§ Work order:
Each line below with the word "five" needs to be copied.

#### Supplied information ####

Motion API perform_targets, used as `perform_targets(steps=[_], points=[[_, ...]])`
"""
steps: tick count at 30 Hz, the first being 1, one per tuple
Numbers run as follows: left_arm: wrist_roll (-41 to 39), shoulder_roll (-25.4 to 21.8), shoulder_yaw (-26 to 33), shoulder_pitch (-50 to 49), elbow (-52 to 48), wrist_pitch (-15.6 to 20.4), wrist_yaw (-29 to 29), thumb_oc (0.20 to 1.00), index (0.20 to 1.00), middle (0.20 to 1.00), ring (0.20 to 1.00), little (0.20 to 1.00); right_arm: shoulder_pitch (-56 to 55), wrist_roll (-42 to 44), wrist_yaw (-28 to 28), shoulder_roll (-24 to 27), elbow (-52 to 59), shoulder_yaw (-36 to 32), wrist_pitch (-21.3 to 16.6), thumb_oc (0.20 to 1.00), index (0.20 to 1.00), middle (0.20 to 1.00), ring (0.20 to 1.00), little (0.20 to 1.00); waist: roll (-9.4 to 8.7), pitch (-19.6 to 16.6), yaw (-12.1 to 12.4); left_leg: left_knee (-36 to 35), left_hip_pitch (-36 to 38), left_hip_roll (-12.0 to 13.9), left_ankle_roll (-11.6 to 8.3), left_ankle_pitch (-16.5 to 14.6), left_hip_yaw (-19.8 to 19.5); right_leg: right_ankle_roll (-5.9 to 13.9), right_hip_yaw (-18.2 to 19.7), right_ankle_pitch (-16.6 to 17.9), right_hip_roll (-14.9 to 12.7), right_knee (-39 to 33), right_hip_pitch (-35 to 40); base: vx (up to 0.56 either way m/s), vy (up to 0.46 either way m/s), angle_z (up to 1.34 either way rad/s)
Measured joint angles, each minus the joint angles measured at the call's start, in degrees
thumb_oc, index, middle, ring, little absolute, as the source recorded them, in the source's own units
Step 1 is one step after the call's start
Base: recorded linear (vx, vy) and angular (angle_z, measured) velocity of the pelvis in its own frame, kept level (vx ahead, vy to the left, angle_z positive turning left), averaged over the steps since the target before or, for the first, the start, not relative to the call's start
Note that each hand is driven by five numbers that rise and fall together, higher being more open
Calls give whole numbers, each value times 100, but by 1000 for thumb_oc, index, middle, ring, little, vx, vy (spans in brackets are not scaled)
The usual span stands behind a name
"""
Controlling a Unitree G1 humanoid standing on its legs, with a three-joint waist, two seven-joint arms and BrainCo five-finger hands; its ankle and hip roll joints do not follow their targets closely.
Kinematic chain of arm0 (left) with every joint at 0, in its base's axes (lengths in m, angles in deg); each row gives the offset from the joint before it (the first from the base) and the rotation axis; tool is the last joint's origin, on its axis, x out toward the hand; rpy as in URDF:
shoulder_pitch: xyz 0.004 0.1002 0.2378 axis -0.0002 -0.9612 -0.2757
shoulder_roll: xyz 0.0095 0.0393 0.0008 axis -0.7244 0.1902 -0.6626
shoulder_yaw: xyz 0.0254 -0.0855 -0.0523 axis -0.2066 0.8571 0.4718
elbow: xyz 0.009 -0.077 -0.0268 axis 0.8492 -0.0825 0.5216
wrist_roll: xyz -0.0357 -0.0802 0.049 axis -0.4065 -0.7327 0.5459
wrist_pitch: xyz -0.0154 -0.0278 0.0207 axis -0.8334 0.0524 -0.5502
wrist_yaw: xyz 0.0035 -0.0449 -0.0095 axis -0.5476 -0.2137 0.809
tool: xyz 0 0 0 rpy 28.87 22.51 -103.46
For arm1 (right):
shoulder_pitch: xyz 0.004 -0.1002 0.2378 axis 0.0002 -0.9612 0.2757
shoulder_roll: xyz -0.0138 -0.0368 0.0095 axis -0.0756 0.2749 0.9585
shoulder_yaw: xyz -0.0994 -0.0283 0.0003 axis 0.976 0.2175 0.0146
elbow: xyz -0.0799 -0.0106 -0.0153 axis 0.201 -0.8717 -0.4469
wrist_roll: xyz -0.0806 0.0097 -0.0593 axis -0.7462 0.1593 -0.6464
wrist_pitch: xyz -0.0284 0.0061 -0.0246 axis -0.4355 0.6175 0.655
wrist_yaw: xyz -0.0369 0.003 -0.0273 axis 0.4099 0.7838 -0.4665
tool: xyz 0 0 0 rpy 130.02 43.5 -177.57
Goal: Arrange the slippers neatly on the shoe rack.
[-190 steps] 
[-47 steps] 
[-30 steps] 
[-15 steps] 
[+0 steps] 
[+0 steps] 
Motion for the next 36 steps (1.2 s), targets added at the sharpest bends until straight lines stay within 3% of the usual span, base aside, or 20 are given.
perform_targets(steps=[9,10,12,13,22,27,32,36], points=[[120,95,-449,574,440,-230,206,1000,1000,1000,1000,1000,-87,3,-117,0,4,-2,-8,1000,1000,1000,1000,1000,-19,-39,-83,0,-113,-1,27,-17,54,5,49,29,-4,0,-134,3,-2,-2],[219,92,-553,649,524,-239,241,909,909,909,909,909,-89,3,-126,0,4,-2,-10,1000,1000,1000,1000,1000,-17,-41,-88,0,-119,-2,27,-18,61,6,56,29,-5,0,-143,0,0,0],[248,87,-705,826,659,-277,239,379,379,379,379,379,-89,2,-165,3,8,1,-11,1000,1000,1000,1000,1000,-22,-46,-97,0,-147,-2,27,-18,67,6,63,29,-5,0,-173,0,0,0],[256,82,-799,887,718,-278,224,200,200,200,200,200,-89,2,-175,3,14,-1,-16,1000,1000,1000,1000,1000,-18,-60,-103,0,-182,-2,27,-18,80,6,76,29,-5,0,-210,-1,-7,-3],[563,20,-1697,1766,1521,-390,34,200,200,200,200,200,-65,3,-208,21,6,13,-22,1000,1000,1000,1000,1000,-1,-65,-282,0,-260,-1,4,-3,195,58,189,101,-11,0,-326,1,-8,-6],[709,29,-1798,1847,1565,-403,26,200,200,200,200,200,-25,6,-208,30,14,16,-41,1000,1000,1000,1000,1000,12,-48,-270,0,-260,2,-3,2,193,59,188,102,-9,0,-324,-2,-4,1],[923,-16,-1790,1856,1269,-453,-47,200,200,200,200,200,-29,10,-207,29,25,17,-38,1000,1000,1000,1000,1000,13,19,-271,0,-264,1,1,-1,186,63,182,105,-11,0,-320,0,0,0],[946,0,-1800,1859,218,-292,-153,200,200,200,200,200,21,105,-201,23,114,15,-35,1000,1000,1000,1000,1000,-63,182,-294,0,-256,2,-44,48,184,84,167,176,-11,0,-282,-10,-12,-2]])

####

§ Reply to the exercise:
Note that each hand is driven by five numbers that rise and fall together, higher being more open
Controlling a Unitree G1 humanoid standing on its legs, with a three-joint waist, two seven-joint arms and BrainCo five-finger hands; its ankle and hip roll joints do not follow their targets closely.

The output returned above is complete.